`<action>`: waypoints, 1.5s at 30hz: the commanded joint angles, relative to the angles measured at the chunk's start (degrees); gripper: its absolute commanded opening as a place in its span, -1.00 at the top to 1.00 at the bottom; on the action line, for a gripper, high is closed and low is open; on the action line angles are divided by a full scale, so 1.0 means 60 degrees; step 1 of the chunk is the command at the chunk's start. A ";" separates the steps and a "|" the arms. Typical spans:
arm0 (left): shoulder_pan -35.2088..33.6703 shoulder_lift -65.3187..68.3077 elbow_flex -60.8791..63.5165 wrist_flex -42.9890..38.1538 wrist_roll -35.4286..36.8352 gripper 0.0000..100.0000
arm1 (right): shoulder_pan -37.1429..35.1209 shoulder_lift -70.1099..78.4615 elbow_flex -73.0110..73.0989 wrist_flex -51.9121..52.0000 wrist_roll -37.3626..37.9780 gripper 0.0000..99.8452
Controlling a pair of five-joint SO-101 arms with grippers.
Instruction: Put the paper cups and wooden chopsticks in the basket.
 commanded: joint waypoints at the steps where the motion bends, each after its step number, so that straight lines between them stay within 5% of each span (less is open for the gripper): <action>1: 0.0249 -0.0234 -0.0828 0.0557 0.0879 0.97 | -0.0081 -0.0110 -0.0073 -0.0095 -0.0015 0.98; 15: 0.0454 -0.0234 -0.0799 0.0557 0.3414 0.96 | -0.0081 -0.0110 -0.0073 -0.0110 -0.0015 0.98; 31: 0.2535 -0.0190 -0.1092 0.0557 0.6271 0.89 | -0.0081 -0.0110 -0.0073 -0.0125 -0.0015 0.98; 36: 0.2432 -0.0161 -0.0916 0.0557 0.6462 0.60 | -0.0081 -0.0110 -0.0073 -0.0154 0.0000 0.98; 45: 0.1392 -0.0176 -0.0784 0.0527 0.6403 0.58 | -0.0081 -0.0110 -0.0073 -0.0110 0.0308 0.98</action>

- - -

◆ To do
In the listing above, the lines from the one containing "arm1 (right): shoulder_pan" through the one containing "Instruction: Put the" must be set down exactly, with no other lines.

◆ Written answer
arm1 (right): shoulder_pan -37.1429..35.1209 shoulder_lift -70.1099..78.4615 elbow_flex -73.0110..73.0989 wrist_flex -51.9121..52.0000 wrist_roll -37.3626..37.9780 gripper 0.0000..99.8452
Controlling a pair of five-joint SO-101 arms with grippers.
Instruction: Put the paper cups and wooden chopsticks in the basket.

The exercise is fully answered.